- Opening Delimiter -
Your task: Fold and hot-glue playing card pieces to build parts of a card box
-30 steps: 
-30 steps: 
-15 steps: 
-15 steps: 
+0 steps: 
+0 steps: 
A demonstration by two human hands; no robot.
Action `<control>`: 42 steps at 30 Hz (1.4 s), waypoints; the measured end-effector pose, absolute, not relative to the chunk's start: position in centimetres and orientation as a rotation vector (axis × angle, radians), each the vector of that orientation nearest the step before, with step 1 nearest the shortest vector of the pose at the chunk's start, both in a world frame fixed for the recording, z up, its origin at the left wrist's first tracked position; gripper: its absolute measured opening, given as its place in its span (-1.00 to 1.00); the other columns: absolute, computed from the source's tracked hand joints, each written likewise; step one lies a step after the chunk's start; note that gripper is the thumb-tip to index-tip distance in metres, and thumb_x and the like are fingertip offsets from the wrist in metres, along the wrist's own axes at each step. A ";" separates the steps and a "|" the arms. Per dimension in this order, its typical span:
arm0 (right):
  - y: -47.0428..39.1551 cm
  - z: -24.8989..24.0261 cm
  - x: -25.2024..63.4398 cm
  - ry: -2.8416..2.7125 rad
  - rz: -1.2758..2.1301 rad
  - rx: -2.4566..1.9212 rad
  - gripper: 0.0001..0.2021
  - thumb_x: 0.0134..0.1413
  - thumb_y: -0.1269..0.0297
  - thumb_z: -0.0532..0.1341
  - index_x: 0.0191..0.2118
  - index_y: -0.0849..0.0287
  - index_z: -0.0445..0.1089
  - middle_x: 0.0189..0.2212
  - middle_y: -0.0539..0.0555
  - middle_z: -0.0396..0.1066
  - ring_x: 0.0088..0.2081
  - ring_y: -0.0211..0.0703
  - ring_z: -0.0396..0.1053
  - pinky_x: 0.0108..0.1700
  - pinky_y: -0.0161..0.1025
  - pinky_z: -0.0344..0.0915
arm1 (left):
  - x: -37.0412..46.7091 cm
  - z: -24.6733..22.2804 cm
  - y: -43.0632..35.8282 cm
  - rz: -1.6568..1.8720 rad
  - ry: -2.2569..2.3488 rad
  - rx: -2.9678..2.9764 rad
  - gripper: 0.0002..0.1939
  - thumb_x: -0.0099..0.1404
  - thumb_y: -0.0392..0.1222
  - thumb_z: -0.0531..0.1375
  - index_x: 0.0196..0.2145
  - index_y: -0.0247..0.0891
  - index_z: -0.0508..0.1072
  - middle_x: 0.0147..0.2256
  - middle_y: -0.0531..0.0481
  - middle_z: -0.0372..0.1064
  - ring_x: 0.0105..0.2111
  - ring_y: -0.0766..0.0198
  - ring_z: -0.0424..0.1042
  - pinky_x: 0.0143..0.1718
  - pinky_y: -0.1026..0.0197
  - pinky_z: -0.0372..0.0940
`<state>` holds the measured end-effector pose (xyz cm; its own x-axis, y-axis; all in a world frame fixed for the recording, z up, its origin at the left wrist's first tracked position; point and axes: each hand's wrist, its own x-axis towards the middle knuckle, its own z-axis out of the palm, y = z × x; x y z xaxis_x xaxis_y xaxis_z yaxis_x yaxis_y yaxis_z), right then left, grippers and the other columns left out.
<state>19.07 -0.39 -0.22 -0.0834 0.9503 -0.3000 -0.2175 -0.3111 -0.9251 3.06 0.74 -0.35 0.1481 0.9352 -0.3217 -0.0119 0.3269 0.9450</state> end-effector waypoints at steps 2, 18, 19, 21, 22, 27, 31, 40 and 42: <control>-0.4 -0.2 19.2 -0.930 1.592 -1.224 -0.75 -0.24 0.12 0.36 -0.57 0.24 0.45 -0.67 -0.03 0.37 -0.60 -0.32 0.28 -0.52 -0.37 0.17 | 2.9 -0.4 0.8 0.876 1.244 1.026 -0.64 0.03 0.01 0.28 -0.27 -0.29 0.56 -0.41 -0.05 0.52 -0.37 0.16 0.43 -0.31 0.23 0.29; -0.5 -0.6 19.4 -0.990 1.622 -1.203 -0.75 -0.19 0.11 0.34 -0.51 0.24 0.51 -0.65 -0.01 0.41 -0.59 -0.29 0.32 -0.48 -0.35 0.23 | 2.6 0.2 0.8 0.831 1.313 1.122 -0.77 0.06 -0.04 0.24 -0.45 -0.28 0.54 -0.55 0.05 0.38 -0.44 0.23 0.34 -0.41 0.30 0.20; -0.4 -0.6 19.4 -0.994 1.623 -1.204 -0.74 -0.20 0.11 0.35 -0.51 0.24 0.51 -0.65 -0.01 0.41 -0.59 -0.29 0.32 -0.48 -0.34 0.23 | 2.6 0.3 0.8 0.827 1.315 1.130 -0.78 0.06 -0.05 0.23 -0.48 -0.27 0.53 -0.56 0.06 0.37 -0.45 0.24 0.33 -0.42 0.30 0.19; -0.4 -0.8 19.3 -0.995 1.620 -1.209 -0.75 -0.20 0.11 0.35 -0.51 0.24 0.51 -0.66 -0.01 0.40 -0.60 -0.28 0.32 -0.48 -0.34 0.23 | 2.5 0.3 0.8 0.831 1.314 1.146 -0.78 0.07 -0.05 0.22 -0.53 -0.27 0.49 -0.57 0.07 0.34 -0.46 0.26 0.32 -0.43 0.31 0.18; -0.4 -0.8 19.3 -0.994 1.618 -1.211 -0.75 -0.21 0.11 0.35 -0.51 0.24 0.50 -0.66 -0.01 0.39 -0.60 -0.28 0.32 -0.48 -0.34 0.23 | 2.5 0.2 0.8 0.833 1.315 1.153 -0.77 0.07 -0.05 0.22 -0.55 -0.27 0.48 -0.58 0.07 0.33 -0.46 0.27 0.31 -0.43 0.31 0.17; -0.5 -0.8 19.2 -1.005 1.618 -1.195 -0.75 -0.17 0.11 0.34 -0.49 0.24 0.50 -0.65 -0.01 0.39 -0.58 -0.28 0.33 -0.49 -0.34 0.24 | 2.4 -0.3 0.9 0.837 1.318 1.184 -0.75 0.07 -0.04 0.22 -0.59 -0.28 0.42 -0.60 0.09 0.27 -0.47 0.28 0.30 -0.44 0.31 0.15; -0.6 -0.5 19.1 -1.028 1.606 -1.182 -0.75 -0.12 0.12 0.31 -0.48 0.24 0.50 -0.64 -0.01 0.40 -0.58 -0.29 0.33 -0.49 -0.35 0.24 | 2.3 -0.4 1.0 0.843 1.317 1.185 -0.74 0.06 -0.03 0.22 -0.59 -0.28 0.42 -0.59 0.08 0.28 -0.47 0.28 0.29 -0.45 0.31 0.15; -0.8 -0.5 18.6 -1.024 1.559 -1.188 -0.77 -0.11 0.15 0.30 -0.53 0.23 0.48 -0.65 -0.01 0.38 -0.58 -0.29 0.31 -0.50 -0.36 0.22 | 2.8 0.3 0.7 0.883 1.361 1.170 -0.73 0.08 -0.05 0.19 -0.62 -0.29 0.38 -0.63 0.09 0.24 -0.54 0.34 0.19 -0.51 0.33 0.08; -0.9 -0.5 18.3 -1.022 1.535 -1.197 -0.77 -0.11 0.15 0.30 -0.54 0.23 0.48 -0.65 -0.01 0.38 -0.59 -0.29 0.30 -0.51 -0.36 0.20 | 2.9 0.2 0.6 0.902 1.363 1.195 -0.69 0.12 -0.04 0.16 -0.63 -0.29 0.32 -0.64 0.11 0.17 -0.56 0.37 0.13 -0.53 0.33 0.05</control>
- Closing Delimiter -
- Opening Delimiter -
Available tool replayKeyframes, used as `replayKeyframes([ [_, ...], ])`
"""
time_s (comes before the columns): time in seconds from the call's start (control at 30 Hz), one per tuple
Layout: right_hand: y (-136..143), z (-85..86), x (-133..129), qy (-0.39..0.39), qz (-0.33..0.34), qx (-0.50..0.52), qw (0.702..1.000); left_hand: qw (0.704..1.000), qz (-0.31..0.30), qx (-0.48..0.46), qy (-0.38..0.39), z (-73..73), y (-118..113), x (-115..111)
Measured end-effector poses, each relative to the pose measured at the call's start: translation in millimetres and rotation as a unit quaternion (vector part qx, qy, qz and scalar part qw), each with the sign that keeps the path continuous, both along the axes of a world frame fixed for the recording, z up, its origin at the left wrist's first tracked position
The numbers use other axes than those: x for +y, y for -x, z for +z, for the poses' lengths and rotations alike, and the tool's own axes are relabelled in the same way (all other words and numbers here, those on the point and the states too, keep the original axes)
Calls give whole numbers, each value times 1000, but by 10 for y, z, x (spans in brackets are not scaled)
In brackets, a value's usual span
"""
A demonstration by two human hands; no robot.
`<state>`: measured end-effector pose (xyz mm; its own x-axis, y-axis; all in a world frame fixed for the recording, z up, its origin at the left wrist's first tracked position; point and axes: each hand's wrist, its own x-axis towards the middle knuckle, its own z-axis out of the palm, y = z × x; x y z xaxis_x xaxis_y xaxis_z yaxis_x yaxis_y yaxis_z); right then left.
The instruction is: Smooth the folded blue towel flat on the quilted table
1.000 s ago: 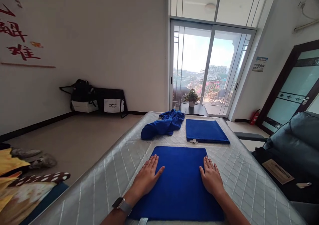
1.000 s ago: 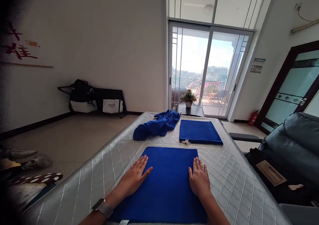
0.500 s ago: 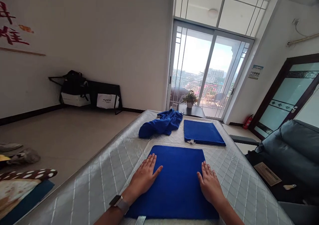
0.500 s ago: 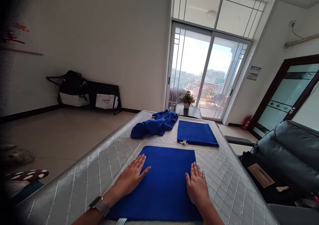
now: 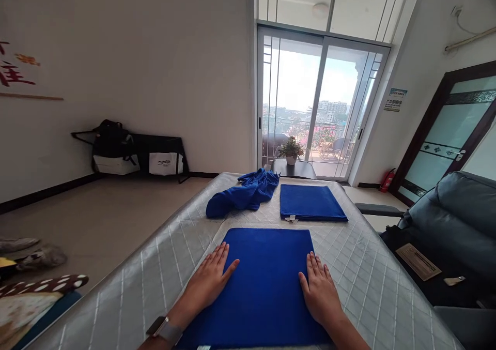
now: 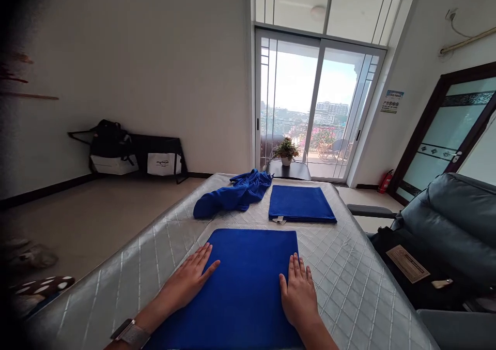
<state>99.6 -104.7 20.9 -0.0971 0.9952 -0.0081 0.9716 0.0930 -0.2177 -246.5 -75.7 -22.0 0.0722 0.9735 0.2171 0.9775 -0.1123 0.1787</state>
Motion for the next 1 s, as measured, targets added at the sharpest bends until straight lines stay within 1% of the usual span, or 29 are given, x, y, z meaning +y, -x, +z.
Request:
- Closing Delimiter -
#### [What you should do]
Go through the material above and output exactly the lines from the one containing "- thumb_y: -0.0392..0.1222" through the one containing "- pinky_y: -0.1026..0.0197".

#### [Written solution]
  - thumb_y: -0.0392..0.1222
  - thumb_z: -0.0531..0.1375
  - index_x: 0.0196..0.2145
  - index_y: -0.0247..0.0891
  - index_z: -0.0508..0.1072
  - middle_x: 0.0147..0.2256
  - middle_y: -0.0531..0.0481
  - middle_z: -0.0372..0.1064
  - ring_x: 0.0105..0.2111
  - ring_y: -0.0766..0.0198
  - ring_z: -0.0424..0.1042
  - pinky_x: 0.0143..0.1718
  - pinky_y: -0.1026..0.0197

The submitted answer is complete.